%%

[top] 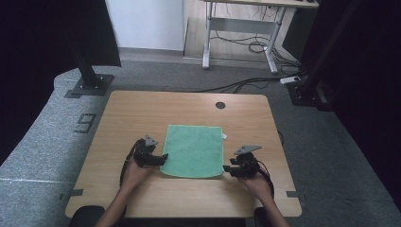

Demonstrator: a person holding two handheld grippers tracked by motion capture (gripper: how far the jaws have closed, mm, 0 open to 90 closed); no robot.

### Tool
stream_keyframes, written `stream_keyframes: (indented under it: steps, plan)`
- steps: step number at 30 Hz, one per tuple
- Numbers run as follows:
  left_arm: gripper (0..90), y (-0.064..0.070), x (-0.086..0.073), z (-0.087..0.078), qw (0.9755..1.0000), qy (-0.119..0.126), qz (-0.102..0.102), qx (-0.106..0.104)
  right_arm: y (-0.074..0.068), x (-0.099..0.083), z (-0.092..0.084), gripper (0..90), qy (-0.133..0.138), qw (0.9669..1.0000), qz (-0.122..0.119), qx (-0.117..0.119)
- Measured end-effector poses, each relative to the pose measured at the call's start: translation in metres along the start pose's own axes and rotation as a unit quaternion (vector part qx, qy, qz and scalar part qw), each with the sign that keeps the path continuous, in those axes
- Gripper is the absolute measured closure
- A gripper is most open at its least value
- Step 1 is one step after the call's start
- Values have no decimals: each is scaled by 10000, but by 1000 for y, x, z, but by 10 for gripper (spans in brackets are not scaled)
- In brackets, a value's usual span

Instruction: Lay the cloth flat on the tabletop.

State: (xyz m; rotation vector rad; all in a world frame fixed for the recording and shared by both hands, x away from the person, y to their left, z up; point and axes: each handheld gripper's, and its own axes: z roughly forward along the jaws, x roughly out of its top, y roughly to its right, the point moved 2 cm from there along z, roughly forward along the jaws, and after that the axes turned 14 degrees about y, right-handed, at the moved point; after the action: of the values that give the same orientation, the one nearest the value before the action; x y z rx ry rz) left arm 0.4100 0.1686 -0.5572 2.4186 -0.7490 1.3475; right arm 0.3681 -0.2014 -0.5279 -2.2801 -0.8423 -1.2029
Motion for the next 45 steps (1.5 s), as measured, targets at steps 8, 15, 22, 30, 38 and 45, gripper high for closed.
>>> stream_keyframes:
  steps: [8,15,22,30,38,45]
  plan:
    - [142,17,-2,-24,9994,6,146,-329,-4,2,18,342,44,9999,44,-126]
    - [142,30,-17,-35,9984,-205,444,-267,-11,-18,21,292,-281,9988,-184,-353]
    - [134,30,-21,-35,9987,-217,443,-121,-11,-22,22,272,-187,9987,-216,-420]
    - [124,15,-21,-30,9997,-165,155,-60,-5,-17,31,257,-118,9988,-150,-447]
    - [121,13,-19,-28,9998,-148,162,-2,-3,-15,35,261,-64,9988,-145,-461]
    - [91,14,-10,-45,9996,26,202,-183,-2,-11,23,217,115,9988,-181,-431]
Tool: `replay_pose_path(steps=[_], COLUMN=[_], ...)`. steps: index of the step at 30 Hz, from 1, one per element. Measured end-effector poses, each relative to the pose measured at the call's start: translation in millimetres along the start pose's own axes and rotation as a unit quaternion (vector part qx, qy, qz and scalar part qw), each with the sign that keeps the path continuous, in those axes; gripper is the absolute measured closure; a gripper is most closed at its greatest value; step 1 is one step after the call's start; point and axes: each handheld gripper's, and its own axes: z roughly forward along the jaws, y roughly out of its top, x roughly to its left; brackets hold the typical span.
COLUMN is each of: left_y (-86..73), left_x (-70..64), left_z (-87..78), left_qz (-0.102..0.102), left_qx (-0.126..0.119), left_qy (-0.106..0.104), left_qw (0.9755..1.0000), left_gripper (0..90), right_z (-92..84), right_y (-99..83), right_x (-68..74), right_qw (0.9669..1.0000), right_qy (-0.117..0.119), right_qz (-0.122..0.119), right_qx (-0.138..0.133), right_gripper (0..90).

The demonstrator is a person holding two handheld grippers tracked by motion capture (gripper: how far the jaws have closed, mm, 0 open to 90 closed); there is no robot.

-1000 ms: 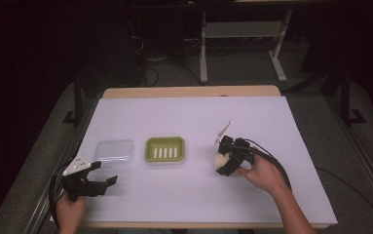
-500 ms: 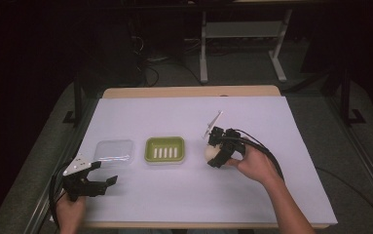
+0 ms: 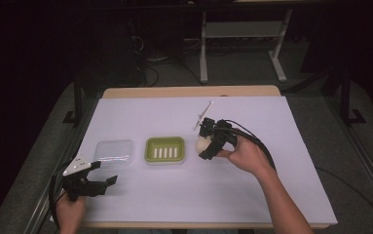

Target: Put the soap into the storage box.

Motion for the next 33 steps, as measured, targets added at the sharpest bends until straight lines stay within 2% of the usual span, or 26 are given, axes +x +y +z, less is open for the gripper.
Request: replay_pose_path(steps=[14,29,33], left_y=[0.7,0.7,0.5], left_x=[-0.6,-0.5,-0.4], left_z=[-0.7,-1.2,-0.7], left_qz=[0.004,0.005,0.003], left_qx=[0.001,-0.001,-0.001], left_qy=[0.0,0.001,0.0], left_qw=[1.0,1.0,1.0], left_gripper=[12.9,12.9,12.9], right_z=[-4.6,-1.8,-2.5], right_y=[34.0,55.0,61.1], right_x=[1.5,6.1,7.3], right_qw=[0.9997,0.9993,0.9991], right_qy=[0.001,0.003,0.006], right_qz=[-0.023,-0.037,-0.041], right_qx=[-0.004,0.005,-0.002], right_gripper=[24.8,24.8,24.8])
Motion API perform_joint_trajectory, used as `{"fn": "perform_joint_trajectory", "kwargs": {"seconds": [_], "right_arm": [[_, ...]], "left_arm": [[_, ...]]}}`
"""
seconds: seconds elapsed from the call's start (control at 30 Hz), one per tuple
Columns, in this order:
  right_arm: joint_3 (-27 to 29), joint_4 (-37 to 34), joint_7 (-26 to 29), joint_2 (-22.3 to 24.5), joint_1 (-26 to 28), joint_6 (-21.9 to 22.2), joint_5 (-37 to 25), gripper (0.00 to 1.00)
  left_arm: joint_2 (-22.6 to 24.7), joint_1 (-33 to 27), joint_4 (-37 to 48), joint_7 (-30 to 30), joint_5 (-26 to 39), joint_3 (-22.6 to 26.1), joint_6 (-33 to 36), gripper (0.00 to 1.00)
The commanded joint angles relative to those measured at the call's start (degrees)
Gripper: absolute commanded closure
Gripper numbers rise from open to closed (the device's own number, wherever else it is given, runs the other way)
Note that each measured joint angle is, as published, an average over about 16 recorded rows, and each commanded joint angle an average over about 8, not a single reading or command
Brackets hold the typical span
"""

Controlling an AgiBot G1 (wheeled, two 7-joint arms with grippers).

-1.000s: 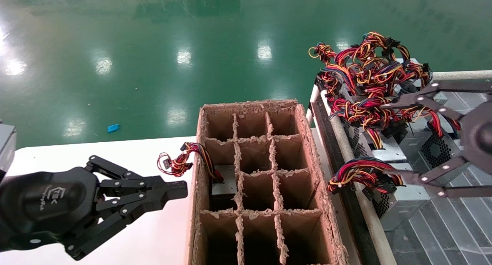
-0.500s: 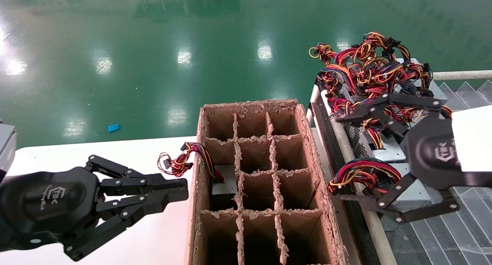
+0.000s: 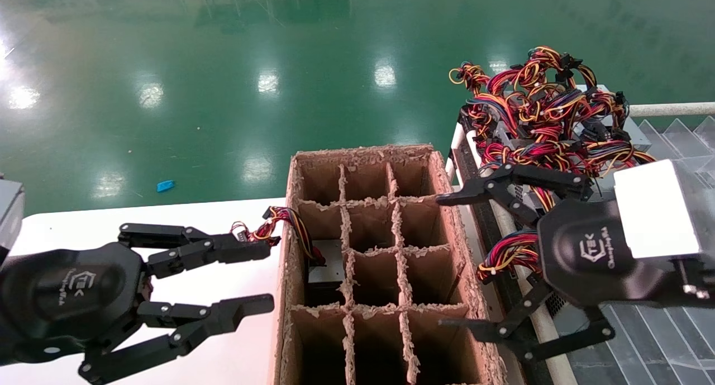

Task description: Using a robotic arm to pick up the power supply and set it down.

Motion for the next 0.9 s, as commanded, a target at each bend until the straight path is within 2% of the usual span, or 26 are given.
{"fn": "perform_joint_trajectory", "kwargs": {"seconds": [0.03,0.63,0.9], "right_arm": [[2.61,-0.14,0.86,-0.75,-2.68,-0.44,0.28,0.00],[25.75,-1.42,8.51,-7.42,-26.50,-4.34,2.73,0.00],[32.48,-1.83,10.50,-9.33,-33.48,-5.42,3.43,0.00]], "left_arm": [[0.00,0.00,0.00,0.00,0.00,0.00,0.00,0.00],[0.00,0.00,0.00,0.00,0.00,0.00,0.00,0.00],[0.00,0.01,0.01,0.00,0.00,0.00,-0.01,0.00]]}}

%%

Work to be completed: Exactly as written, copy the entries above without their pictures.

Result for this exercise:
[top] 

Demonstrator: a person holding two handheld grippers tracked by motion capture (gripper: how far the jaws have closed, mm, 0 open to 90 closed); no robot.

### Tool
stream_keyframes, written `stream_keyframes: (indented under it: steps, plan)`
- steps: step number at 30 Hz, one per tuple
- Numbers run as follows:
  left_arm: gripper (0..90), y (-0.064..0.070), x (-0.086..0.073), z (-0.087..0.078), qw (0.9755..1.0000), qy (-0.119..0.126), qz (-0.102..0.102), qx (-0.106..0.104)
  right_arm: y (-0.074..0.068), x (-0.099..0.083), z (-0.092..0.084), gripper (0..90), qy (-0.133..0.138), qw (0.9669..1.0000), qz (-0.122..0.119), qx (-0.117..0.119)
- Measured end-effector poses, each relative to the pose measured at the call's start: translation in metres along the start pose's own axes and rotation as a unit quaternion (vector part qx, qy, qz and scalar part qw), each with the sign that keeps the path continuous, in those axes
- Gripper is the absolute measured closure
- A gripper is most open at its least value
- Step 1 is one step after the call's start
- Values have no decimals: each is scaled by 10000, but by 1000 for y, x, z, but by 10 for gripper (spans in brackets are not scaled)
- In brackets, a value's usual span

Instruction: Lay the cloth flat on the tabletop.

State: (xyz m; rotation vector rad; all in a world frame fixed for the recording and shared by both hands, x away from the person, y to their left, z up; point and axes: each handheld gripper's, and its own axes: z roughly forward along the jaws, x roughly out of its top, y roughly to its right, the point moved 2 cm from there along z, roughly forward along the jaws, and after that the axes turned 14 degrees about y, right-handed, at the moved point; after the action: of the values that give the same orientation, the one nearest the value before the action; x y z rx ry rz) left arm 0.4100 0.1686 -0.5572 2.4186 -0.7490 1.3475; right arm 0.3681 -0.2014 -0.5279 -2.2801 -0.8423 -1.2029
Motion for the next 45 steps (1.5 s), as measured, targets at steps 8, 15, 22, 30, 38 and 45, gripper high for closed.
>>> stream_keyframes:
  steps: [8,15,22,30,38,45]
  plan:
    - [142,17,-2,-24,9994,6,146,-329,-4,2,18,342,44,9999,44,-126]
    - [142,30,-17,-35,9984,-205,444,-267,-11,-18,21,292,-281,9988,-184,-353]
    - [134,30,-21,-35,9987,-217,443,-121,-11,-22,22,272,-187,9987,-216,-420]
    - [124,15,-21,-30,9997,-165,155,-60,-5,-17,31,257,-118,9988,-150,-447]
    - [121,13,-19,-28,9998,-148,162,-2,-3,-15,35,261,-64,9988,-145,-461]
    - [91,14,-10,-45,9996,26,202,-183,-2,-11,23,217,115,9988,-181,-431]
Tool: `replay_pose_path(steps=[_], COLUMN=[_], ...)`. steps: index of the step at 30 Hz, from 1, one per element. Measured end-effector poses, each relative to the pose measured at the call's start: translation in millimetres along the start pose's own axes and rotation as a unit quaternion (vector part qx, qy, qz and scalar part qw), each with the sign that keeps the path continuous, in those axes; gripper is the absolute measured closure; a gripper is most closed at its greatest value; step 1 is one step after the call's start; point and axes: each handheld gripper's, and its own axes: z roughly forward along the jaws, y roughly out of its top, x roughly to its left; brackets hold the typical span.
COLUMN is each of: left_y (-86..73), left_x (-70..64), left_z (-87..78), left_qz (-0.102..0.102), left_qx (-0.126..0.119), left_qy (-0.106..0.104), left_qw (0.9755..1.0000), left_gripper (0..90), right_z (-92..84), right_y (-99..83), right_x (-68..74), right_qw (0.9669..1.0000), right_qy (-0.117..0.119), right_qz (-0.122..0.119), right_qx (-0.138..0.133), right_gripper (0..90).

The demonstrator is a person holding two handheld grippers tracked by motion capture (gripper: how far the jaws have closed, mm, 0 open to 90 closed); there is no robot.

-1000 ms: 
-500 ms: 
+0 ms: 

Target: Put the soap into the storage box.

Motion for the next 33 steps, as measured, targets added at the sharpest bends until straight lines stay within 2% of the usual span, or 26 are given, axes +x +y +z, less is open for the gripper.
Request: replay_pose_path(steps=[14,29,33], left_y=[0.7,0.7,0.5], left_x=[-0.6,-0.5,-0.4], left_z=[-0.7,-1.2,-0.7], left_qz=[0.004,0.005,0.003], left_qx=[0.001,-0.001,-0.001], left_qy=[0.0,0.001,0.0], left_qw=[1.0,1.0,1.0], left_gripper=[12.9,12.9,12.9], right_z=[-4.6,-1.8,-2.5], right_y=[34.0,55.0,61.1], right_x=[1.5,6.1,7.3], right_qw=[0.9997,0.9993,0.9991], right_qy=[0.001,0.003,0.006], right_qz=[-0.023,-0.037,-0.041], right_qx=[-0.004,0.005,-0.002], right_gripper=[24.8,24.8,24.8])
Motion API perform_joint_trajectory, used as `{"fn": "perform_joint_trajectory", "kwargs": {"seconds": [_], "right_arm": [[_, ...]], "left_arm": [[_, ...]]}}`
"""
seconds: seconds elapsed from the call's start (control at 30 Hz), one per tuple
Columns, in this order:
  right_arm: joint_3 (-27 to 29), joint_4 (-37 to 34), joint_7 (-26 to 29), joint_2 (-22.3 to 24.5), joint_1 (-26 to 28), joint_6 (-21.9 to 22.2), joint_5 (-37 to 25), gripper (0.00 to 1.00)
  left_arm: joint_2 (-22.6 to 24.7), joint_1 (-33 to 27), joint_4 (-37 to 48), joint_7 (-30 to 30), joint_5 (-26 to 39), joint_3 (-22.6 to 26.1), joint_6 (-33 to 36), gripper (0.00 to 1.00)
The commanded joint angles relative to those measured at the call's start (degrees)
Gripper: absolute commanded closure
Gripper numbers rise from open to closed (the device's own number, wherever else it is given, runs the other way)
Note that each measured joint angle is, as published, an average over about 16 recorded rows, and each commanded joint angle an average over about 8, not a single reading or command
Brackets hold the typical span
"""

Controlling an AgiBot G1 (wheeled, two 7-joint arms with grippers).

-1.000s: 
-0.500s: 
+0.000s: 

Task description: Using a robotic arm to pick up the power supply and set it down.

Motion for the next 0.9 s, as commanded, a target at each bend until the straight path is within 2% of the usual span, or 26 are given.
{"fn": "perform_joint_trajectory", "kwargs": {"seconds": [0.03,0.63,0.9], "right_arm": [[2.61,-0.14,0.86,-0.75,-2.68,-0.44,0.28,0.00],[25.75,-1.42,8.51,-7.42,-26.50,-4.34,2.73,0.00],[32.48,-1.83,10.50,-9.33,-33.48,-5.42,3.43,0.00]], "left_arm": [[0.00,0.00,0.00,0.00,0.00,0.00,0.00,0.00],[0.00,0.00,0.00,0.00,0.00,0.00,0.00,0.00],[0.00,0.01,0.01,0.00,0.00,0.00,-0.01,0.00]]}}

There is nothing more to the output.